> Task details
Your answer is a number only: how many lines in the data below contain "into"?

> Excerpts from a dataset
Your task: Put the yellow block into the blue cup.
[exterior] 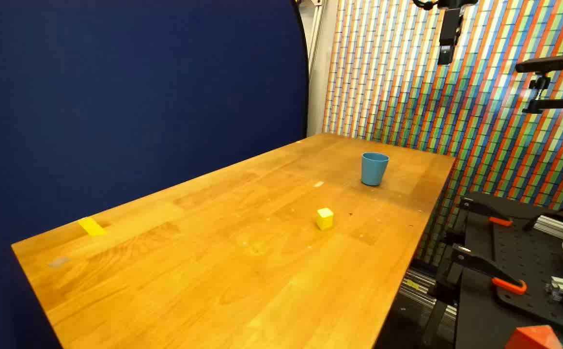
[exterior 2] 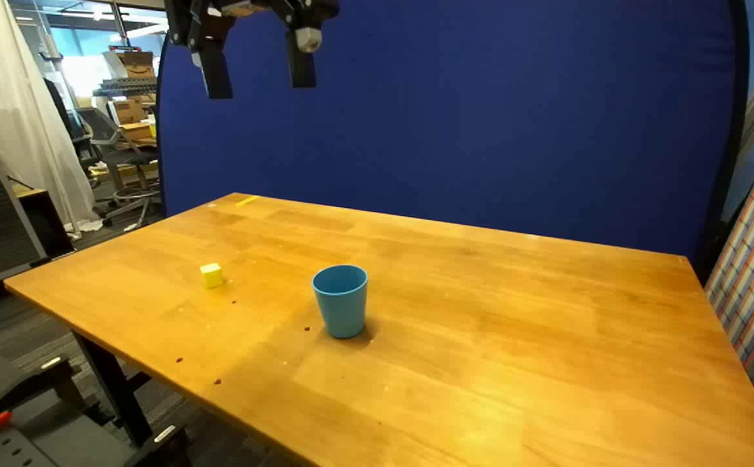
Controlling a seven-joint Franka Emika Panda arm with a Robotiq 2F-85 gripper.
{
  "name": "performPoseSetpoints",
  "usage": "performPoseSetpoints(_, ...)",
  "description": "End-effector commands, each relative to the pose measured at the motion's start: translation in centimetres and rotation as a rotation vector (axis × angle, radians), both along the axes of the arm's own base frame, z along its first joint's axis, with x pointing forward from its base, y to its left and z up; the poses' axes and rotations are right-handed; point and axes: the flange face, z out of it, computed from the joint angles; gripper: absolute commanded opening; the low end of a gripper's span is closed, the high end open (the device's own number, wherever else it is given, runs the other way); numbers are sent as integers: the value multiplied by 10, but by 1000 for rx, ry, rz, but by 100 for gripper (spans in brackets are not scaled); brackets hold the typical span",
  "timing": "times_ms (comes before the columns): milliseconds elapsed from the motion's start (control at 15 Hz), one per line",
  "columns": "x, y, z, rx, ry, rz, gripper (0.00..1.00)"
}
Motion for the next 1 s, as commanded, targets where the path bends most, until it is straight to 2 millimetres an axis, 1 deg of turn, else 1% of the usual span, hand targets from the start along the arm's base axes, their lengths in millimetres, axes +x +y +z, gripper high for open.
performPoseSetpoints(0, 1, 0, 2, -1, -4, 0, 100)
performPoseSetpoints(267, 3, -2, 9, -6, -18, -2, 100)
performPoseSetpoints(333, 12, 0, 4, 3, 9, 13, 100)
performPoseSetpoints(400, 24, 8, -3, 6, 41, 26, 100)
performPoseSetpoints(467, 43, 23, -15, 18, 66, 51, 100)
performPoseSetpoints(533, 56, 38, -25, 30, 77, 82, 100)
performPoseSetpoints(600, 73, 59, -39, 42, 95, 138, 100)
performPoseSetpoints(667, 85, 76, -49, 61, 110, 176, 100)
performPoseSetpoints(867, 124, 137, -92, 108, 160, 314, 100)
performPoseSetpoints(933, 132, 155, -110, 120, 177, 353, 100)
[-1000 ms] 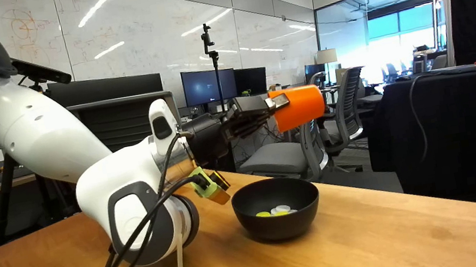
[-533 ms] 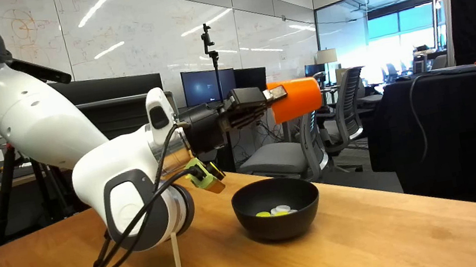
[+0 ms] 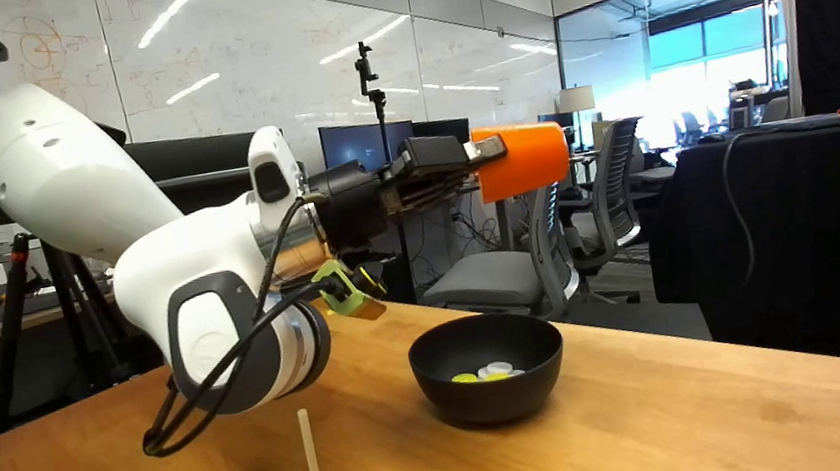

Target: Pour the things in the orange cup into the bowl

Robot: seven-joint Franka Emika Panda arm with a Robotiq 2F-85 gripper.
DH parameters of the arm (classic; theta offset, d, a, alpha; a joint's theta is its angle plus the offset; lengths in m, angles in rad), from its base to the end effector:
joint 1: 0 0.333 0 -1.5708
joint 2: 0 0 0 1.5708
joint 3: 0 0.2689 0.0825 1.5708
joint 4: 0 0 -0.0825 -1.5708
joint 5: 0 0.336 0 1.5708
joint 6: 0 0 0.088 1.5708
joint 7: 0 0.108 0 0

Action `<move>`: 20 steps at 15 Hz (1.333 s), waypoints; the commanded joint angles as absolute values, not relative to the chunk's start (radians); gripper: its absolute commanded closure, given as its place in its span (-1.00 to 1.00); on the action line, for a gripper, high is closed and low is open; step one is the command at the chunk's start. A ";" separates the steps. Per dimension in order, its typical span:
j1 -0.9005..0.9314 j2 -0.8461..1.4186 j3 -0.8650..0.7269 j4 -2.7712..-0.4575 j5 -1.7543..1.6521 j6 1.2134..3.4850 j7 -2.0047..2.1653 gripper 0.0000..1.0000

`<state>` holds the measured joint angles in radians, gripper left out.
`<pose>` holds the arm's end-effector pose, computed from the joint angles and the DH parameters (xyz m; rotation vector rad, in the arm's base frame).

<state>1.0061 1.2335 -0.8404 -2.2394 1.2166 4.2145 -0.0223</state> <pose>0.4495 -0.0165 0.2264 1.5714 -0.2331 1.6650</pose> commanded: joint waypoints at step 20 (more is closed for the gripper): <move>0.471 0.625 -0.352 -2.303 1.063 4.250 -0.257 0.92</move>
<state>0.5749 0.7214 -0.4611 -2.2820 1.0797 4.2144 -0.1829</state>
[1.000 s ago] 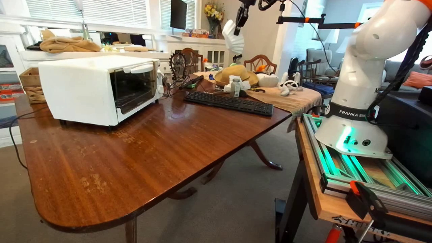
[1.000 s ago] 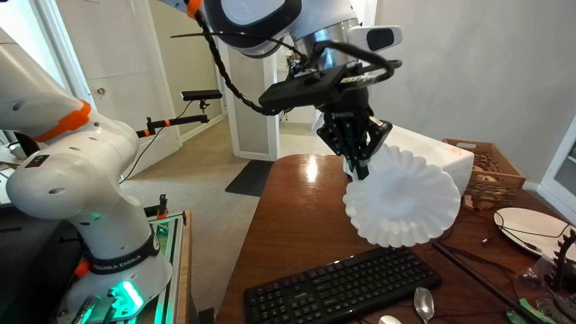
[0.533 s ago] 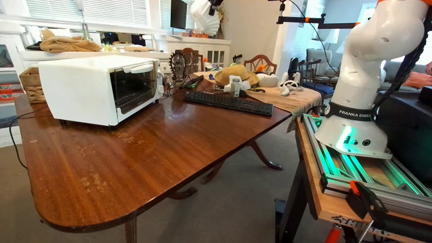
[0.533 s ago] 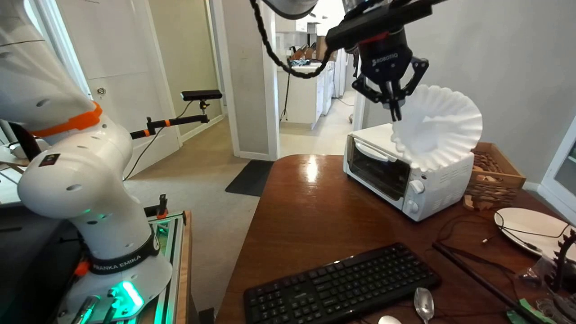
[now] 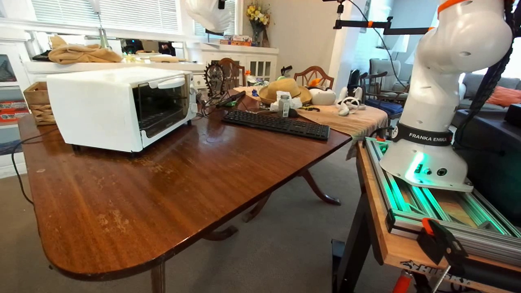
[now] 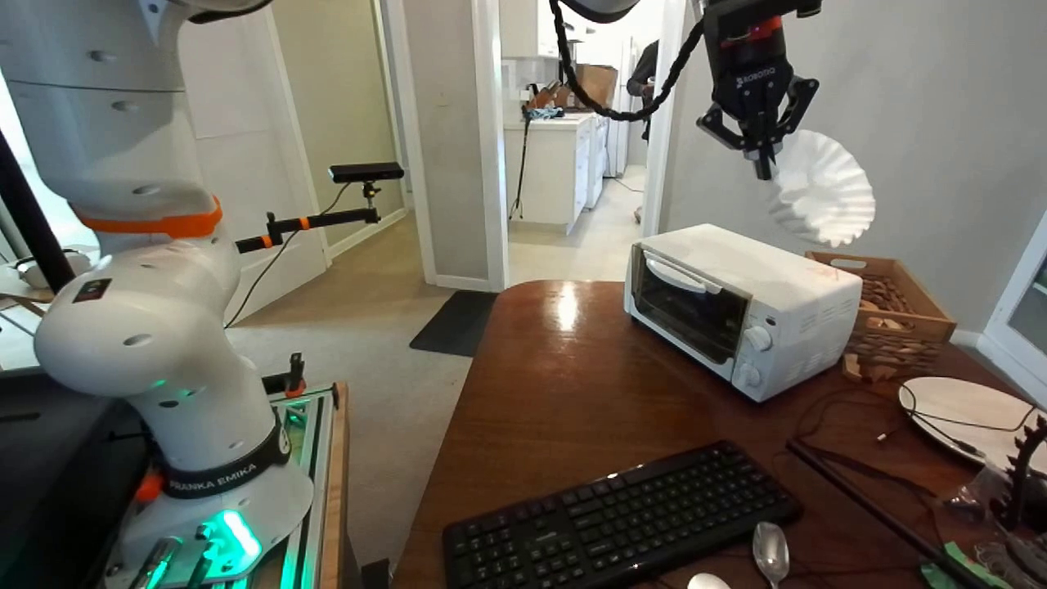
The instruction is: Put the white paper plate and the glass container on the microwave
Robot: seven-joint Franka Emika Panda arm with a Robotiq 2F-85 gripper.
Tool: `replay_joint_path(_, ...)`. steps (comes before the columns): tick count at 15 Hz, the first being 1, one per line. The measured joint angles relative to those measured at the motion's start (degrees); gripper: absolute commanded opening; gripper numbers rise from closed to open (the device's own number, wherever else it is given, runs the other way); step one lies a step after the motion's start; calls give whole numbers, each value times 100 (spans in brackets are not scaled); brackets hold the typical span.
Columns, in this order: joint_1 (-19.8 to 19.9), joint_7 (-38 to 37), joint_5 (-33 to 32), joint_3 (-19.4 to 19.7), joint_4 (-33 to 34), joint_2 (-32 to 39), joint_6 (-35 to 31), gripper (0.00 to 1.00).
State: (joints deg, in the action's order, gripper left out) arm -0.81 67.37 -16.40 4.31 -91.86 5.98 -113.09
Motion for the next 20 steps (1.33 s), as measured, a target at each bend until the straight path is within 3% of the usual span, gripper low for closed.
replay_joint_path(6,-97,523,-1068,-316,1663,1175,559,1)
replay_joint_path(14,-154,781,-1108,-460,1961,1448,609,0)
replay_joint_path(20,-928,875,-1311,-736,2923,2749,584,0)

> Task output
2